* ACTION ITEM
Copy out each line containing "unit" from the entries below.

--*--

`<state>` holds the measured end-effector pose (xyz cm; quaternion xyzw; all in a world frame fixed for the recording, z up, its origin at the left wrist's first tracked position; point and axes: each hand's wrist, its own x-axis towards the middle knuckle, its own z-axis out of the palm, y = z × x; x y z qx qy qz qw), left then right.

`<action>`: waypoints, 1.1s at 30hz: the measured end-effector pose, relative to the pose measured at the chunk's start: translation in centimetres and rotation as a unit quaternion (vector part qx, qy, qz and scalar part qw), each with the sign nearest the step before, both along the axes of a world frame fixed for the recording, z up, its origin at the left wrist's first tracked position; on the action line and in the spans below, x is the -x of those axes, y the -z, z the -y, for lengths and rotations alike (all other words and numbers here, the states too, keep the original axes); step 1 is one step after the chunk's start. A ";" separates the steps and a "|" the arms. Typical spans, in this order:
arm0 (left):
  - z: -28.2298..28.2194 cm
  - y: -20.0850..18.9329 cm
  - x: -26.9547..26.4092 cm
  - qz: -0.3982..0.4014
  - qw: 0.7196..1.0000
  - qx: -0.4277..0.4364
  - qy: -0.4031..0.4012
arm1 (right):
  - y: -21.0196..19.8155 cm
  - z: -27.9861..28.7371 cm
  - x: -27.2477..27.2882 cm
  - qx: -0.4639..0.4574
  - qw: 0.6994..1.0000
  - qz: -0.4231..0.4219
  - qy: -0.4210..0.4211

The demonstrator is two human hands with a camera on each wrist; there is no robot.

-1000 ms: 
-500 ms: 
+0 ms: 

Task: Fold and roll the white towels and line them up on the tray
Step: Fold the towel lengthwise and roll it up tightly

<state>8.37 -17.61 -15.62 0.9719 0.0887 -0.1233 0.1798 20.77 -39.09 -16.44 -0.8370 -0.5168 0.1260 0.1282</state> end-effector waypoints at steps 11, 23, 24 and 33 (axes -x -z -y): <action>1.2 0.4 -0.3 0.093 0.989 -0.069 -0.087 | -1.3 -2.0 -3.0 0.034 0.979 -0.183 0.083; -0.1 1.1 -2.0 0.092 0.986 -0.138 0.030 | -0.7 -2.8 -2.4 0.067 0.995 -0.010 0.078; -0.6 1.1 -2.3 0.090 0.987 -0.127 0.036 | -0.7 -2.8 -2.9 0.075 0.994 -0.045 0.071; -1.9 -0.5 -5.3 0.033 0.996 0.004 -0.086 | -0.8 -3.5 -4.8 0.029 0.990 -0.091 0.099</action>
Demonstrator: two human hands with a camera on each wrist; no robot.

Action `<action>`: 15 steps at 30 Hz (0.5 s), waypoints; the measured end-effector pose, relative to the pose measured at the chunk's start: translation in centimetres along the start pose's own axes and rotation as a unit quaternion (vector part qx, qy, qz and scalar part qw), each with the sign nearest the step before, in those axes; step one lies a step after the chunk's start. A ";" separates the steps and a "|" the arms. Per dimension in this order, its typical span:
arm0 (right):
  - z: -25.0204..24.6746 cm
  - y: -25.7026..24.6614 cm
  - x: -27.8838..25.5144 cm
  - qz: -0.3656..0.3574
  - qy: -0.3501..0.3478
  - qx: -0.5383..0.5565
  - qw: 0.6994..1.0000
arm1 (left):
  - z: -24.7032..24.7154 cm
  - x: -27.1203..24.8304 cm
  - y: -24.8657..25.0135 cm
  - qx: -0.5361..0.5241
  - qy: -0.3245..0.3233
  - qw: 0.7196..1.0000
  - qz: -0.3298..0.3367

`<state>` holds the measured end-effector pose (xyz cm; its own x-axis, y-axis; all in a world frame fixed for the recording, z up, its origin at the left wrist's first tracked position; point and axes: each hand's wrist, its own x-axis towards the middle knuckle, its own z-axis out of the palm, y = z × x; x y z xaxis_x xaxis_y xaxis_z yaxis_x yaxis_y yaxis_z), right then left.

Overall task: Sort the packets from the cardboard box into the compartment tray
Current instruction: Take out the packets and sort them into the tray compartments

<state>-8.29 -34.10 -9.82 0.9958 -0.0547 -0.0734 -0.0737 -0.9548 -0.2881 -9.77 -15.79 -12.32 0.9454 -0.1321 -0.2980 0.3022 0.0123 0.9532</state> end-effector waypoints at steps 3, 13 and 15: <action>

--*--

* RESULT
`<action>`: waypoints, 1.1s at 30hz: the measured end-effector pose, relative to the pose measured at the chunk's start: translation in centimetres and rotation as a unit quaternion (vector part qx, qy, qz and scalar part qw), each with the sign nearest the step before, both along the axes of a world frame fixed for the recording, z up, its origin at the left wrist's first tracked position; on the action line and in the spans below, x is the -x of those axes, y the -z, z the -y, for lengths and rotations alike (all other words and numbers here, the states too, keep the original axes); step 1 is one step after the chunk's start. A ";" separates the steps and a "|" the arms. Typical spans, in this order:
Action `<action>`: 15 steps at 30 Hz (0.5 s), waypoints; the measured end-effector pose, relative to the pose measured at the chunk's start: translation in centimetres along the start pose's own axes and rotation as a unit quaternion (vector part qx, qy, qz and scalar part qw), each with the sign nearest the step before, in those axes; step one lies a step after the chunk's start. A ";" separates the steps and a "|" the arms. Per dimension in this order, its typical span:

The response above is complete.